As should be evident now, training a large language model is no small task. Researchers and companies have been testing out new techniques and developing an understanding of what yields better results, but it’s still early days. Like I’ve said, it is very much both an art and a science. Perhaps more so in our case, since the fundamental paradigm the Satoshi models are meant to reflect are opposite or out of phase with just about every kind of model out there right now, whether open or closed source. How we dealt with these challenges is discussed in more details in this post.

In this article, I’d like to help elucidate the differences between training, tuning and augmentation - which is often mis-referenced as a way to “train your own model”.

Training versus Fine Tuning versus Augmentation

There is a lot of misinformation out there regarding “training” models.
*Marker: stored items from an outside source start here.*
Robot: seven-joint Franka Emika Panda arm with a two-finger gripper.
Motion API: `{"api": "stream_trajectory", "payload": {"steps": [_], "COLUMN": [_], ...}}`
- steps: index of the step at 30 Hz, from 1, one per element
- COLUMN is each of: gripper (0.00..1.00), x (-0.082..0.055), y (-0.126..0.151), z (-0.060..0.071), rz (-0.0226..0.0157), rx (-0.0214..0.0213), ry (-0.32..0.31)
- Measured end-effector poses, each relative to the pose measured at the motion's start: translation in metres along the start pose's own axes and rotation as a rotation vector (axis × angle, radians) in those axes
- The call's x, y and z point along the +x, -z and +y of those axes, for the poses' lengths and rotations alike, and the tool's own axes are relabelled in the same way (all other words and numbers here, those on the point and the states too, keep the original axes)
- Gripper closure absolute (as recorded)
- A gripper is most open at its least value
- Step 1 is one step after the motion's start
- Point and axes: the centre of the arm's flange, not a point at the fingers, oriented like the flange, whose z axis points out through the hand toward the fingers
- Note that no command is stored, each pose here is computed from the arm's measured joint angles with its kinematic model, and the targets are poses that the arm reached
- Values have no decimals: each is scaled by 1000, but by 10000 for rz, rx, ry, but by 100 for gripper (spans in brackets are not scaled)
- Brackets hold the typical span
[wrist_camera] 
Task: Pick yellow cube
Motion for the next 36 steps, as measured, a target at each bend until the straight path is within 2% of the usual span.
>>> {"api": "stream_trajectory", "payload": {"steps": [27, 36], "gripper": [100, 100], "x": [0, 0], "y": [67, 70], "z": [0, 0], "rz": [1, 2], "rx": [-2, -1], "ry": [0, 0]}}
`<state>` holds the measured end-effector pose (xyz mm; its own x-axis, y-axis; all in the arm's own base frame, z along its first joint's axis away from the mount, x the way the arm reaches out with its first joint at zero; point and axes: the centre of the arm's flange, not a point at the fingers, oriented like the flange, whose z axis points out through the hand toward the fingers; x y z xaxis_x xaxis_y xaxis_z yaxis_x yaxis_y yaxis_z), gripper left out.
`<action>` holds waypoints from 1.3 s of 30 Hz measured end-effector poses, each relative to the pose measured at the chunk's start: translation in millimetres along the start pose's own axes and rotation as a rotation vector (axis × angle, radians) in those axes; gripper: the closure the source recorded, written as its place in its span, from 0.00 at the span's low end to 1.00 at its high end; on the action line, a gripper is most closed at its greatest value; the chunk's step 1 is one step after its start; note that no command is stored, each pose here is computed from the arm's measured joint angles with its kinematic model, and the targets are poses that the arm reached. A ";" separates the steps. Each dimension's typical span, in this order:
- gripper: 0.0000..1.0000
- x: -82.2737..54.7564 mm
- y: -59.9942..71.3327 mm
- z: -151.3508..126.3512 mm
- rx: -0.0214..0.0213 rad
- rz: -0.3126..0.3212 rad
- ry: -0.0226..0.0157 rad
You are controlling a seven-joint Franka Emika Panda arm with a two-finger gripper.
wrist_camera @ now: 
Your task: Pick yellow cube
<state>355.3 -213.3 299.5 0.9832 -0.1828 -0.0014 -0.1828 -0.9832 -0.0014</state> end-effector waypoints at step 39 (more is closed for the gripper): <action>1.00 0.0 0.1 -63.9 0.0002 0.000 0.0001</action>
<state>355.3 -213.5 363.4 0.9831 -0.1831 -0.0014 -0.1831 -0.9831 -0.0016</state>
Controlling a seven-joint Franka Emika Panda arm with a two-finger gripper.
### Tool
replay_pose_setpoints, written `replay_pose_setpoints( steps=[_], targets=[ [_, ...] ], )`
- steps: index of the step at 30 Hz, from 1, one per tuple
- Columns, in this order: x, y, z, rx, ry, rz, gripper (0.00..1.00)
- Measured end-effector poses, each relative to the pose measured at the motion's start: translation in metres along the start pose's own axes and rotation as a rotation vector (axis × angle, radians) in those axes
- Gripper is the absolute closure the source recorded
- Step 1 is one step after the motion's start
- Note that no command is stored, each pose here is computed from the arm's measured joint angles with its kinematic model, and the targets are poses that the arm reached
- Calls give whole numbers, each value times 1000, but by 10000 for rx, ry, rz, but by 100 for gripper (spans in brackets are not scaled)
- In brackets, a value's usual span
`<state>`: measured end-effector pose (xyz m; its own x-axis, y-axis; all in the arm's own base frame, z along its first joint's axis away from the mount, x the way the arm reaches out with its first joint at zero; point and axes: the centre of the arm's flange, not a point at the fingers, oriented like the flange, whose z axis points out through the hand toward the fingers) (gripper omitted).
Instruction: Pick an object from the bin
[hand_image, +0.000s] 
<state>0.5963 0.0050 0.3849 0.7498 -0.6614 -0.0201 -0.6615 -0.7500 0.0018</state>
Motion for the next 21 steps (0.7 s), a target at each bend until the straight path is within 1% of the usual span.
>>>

If you trust the average ‘AI bro’ on Twitter, you’ll believe that you can just upload a few PDF’s, a couple of books, a podcast or company’s financial report, to “train your own AI”.

This is completely false.

For a number of reasons, two of them being:

1. You cannot train a model (or even effectively fine-tune it) without a sizeable corpus of data.
2. Even if you have A LOT of data, the data must be transformed into a format which represents the style and kind of output you want the model to produce. For example, if you’re training a model to answer questions, you cannot just “feed it some books.” You actually have to transform the content within the book into a set of questions and answers, which become the examples, or “training data set”.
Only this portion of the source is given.